Location: Pasadena, California
Price: $4,999,000
When Alfred E. Freeman, a retired customs broker, and his wife Ethel commissioned designer and builder L. C. Bauer to craft this 5-bed, 6-bath villa in 1926, they were just doing what all northeasterners wish they could: forever escaping brutal winters. The first of two California houses the New England-born Alfred E. Freeman built before the Great Depression, this grand Mediterranean Revival number occupies a plot in the city's South Oak Knoll neighborhood, just north of the swanky Langham Huntington hotel.

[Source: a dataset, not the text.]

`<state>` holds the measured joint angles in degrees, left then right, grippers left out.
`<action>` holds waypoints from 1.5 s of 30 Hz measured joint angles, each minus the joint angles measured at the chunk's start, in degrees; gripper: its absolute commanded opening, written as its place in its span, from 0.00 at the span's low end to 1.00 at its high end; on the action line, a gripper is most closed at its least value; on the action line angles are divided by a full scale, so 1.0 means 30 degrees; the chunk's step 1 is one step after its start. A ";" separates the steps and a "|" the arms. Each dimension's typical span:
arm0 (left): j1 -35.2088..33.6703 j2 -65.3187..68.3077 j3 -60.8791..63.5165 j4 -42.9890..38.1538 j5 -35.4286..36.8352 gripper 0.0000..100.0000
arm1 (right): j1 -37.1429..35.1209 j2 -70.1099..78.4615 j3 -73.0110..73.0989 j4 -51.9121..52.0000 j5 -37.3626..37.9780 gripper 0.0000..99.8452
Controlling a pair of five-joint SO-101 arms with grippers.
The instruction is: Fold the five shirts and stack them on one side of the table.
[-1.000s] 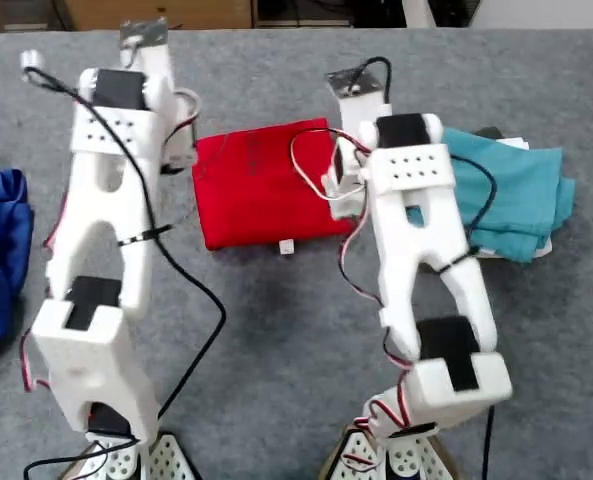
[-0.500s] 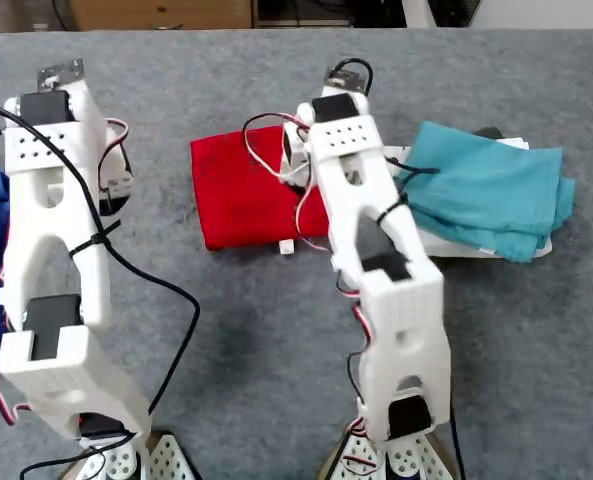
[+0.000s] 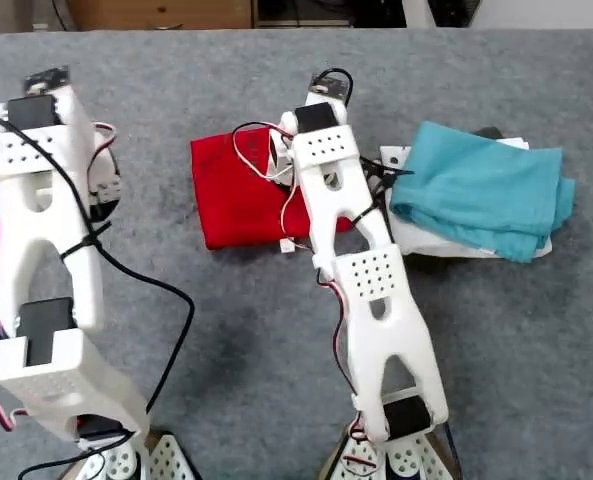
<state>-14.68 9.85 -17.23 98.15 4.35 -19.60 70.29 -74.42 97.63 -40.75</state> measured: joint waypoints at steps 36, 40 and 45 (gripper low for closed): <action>-0.0440 0.0000 0.0000 0.0000 0.0088 0.02 | 0.2168 -0.1465 -0.3516 0.1201 0.3253 0.01; -0.0440 0.0000 0.0000 0.0117 0.0088 0.02 | 0.2432 -0.3487 -0.3516 0.1231 0.4571 0.01; -0.0440 -0.1143 0.0059 0.0234 0.0088 0.02 | 0.3165 -0.6359 -0.3516 0.1231 0.5363 0.01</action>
<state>-16.00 6.42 -17.05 98.86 4.62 -10.11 51.21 -84.97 101.32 -24.66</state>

The 5,915-square-foot house was built for a pretty penny—$30,000 in 1926 (or nearly $400,000 today)—and it shows: the $4,999,000 million asking price will get potential buyers lots of original details, like herringbone-wood and hexagonal-tile floors, a wood-paneled library, and a grand fireplace or two, according to the listing photos. And for anyone hoping to act out a nostalgia-fueled 1920s fantasy, a Prohibition-era hidden staircase in the house should be just the thing (though it is sadly too hidden, it seems, for photos). Out back, a landscaped terrace and pool bring the Jazz Age glitz outdoors so that you, too, can enjoy the idyllic weather the Freemans sought out for their golden years.